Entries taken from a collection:
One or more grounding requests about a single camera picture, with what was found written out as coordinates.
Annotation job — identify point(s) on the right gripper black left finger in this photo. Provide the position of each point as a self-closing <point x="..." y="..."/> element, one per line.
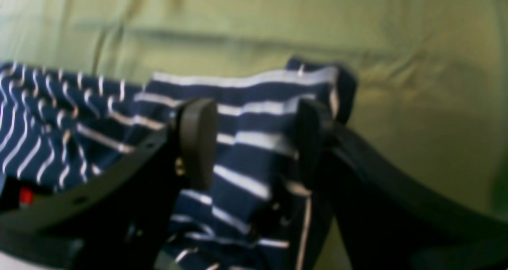
<point x="119" y="219"/>

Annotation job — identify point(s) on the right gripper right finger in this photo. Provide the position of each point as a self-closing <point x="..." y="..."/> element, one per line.
<point x="387" y="220"/>

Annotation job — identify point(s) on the navy white striped T-shirt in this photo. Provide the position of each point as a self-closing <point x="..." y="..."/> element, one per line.
<point x="60" y="130"/>

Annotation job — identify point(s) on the light green table cloth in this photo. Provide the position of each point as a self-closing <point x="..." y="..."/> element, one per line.
<point x="432" y="74"/>

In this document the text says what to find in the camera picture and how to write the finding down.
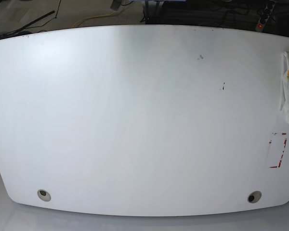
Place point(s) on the red tape rectangle marker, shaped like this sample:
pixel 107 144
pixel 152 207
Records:
pixel 276 149

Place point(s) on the black power strip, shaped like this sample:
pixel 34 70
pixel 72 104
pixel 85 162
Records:
pixel 265 15

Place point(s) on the left table cable grommet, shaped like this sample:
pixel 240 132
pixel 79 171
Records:
pixel 44 195

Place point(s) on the table cable grommet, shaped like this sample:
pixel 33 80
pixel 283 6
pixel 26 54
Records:
pixel 44 195
pixel 254 197

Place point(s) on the right table cable grommet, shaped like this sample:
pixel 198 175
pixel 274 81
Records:
pixel 254 197

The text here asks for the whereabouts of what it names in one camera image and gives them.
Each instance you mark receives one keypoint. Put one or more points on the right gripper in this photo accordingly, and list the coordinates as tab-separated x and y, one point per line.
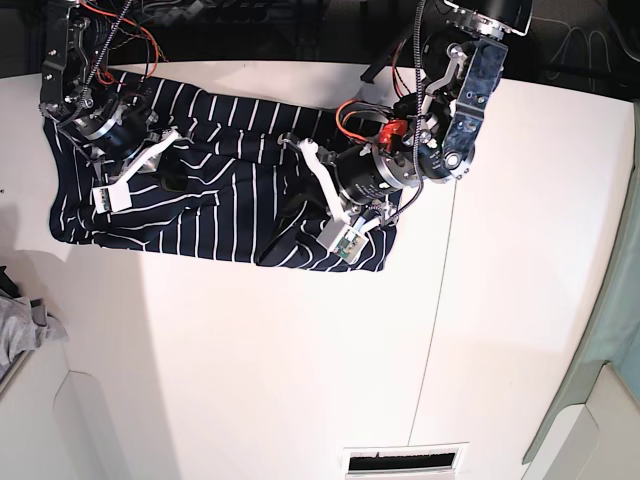
114	134

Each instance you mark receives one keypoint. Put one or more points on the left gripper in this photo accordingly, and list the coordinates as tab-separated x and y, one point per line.
344	188

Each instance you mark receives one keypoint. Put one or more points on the navy white striped t-shirt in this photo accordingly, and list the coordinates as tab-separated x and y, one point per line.
227	148

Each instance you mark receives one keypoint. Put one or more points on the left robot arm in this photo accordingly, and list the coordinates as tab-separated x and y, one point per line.
429	134

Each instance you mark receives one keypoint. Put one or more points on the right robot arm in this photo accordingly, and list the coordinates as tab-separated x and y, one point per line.
76	78

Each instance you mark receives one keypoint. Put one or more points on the grey dark clothes pile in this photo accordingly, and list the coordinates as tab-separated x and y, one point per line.
25	324

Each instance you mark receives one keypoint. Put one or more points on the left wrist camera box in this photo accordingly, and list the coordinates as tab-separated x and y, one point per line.
346	241

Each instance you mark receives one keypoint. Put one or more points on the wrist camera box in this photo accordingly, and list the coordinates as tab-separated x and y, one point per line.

EXERCISE PROMPT
Would you reproduce the lines above exactly, without carrying over the pictures?

WRITTEN RESPONSE
One or more grounding requests about a single camera picture, with what was found written out as coordinates.
Annotation job — identify point(s) on the right gripper black left finger in this photo. Provide the position of each point as a self-closing <point x="..." y="..."/> element, one per line.
<point x="119" y="219"/>

Annotation job — identify point(s) on the right gripper right finger in this photo. Provide the position of each point as a self-closing <point x="..." y="..."/> element, one per line.
<point x="387" y="220"/>

Annotation job — identify point(s) on the navy white striped T-shirt in this photo. Provide the position of each point as a self-closing <point x="..." y="..."/> element, one per line.
<point x="60" y="130"/>

Annotation job — identify point(s) on the light green table cloth in this photo. Provide the position of each point as a self-closing <point x="..." y="..."/> element, one per line.
<point x="432" y="74"/>

In this document the text says what to find in the camera picture and how to write the finding down.
Place point(s) on the red tape rectangle marker, shaped like this sample:
pixel 107 144
pixel 152 207
Records:
pixel 276 149

Place point(s) on the black power strip, shaped like this sample:
pixel 34 70
pixel 72 104
pixel 85 162
Records:
pixel 265 15

Place point(s) on the left table cable grommet, shaped like this sample:
pixel 240 132
pixel 79 171
Records:
pixel 44 195

Place point(s) on the table cable grommet, shaped like this sample:
pixel 33 80
pixel 283 6
pixel 26 54
Records:
pixel 44 195
pixel 254 197

Place point(s) on the right table cable grommet, shaped like this sample:
pixel 198 175
pixel 274 81
Records:
pixel 254 197

The text here asks for the whereabouts of what it names in one camera image and gives them.
Each instance you mark receives one keypoint. Put one or more points on the right gripper in this photo accordingly, and list the coordinates as tab-separated x and y, one point per line.
114	134

Each instance you mark receives one keypoint. Put one or more points on the left gripper in this photo accordingly, and list the coordinates as tab-separated x and y, one point per line.
344	188

Each instance you mark receives one keypoint. Put one or more points on the navy white striped t-shirt in this photo accordingly, and list the coordinates as tab-separated x and y, one point per line.
227	148

Each instance you mark receives one keypoint. Put one or more points on the left robot arm in this photo accordingly, and list the coordinates as tab-separated x and y, one point per line.
429	134

Each instance you mark receives one keypoint. Put one or more points on the right robot arm in this photo accordingly, and list the coordinates as tab-separated x and y, one point per line.
76	78

Each instance you mark receives one keypoint. Put one or more points on the grey dark clothes pile in this photo accordingly, and list the coordinates as tab-separated x and y, one point per line.
25	324

Each instance you mark receives one keypoint. Put one or more points on the left wrist camera box in this photo accordingly, and list the coordinates as tab-separated x and y, one point per line.
346	241

Each instance you mark receives one keypoint. Put one or more points on the wrist camera box in this photo accordingly, and list the coordinates as tab-separated x and y, one point per line.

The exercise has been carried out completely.